··· Dataset extract

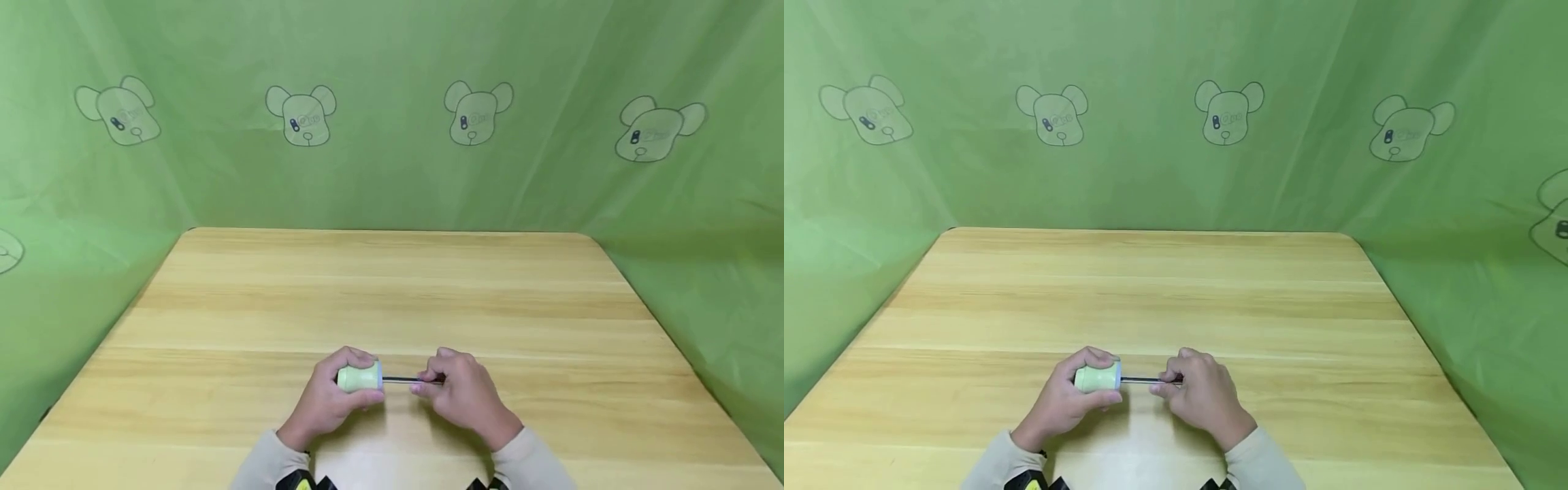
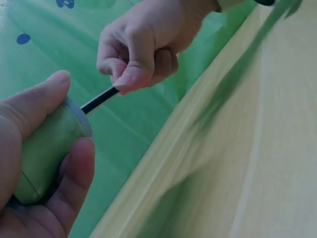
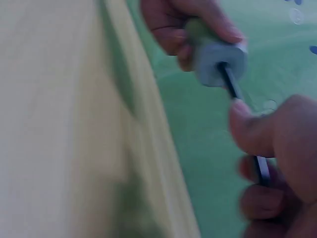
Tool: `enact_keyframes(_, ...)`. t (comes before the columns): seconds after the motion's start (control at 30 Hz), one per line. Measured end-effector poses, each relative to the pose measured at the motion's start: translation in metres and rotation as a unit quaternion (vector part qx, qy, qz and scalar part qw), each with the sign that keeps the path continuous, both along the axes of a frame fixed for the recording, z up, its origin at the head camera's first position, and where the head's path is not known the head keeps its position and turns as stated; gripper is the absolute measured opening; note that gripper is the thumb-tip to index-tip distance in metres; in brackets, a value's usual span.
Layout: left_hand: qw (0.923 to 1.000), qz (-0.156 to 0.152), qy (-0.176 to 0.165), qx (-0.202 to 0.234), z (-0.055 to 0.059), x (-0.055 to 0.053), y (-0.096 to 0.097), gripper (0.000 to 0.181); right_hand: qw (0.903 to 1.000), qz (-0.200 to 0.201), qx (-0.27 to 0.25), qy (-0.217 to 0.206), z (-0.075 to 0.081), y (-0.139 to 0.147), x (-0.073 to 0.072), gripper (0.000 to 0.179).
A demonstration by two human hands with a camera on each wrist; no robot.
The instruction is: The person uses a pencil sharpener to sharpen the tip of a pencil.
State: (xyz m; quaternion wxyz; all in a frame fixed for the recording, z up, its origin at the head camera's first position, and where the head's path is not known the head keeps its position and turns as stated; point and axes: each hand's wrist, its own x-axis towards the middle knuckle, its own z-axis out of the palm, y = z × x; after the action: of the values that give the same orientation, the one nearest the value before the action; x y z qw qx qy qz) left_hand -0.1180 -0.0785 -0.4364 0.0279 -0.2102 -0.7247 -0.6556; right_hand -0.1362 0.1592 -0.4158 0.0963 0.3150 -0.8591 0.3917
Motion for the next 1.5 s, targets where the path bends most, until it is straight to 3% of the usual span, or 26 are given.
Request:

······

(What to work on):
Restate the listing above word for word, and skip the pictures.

(Written answer):
Tool: `enact_keyframes(_, ...)`. t (comes before the columns): seconds after the motion's start (control at 30 Hz), one per line. Measured end-effector poses, each relative to the pose measured at the motion's start: translation in metres and rotation as a unit quaternion (vector part qx, qy, qz and scalar part qw), each with the sign that keeps the path continuous, both along the axes of a frame fixed for the recording, z up, its origin at the head camera's first position, and where the head's path is not known the head keeps its position and turns as stated; gripper is the absolute measured opening; note that gripper is the thumb-tip to index-tip distance in metres; in brackets, a value's usual span.
Layout: left_hand: qw (0.923 to 1.000), qz (-0.156 to 0.152), qy (-0.176 to 0.165), qx (-0.202 to 0.234), z (-0.055 to 0.059), x (-0.055 to 0.053), y (-0.096 to 0.097), gripper (0.000 to 0.181); right_hand: qw (0.903 to 1.000), qz (-0.200 to 0.201), qx (-0.27 to 0.25), qy (-0.217 to 0.206), z (-0.075 to 0.081), y (-0.139 to 0.147), x (-0.073 to 0.072), gripper (0.000 to 0.179).
A demonstration by two human hands with a camera on each wrist; no robot.
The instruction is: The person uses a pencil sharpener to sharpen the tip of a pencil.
State: (xyz m; quaternion wxyz; all in a frame fixed for the recording, z up, its origin at the head camera's first position, and where the head's path is not known the head keeps its position and turns as stated; point and axes: each hand's wrist, its own x-axis towards the middle knuckle, its own z-axis out of the palm, y = z × x; after the action: of the values that give the same orientation, the one nearest the value before the action; x y z qw qx qy qz) left_hand -0.1180 -0.0785 -0.4364 0.0279 -0.2102 -0.7247 -0.6556; right_hand -0.1362 0.1592 -0.4158 0.0963 0.3150 -0.8591 0.3917
Motion for the next 1.5 s, targets where the path bends most, until it is straight to 3% of the usual span, or 26 are given.
Request:

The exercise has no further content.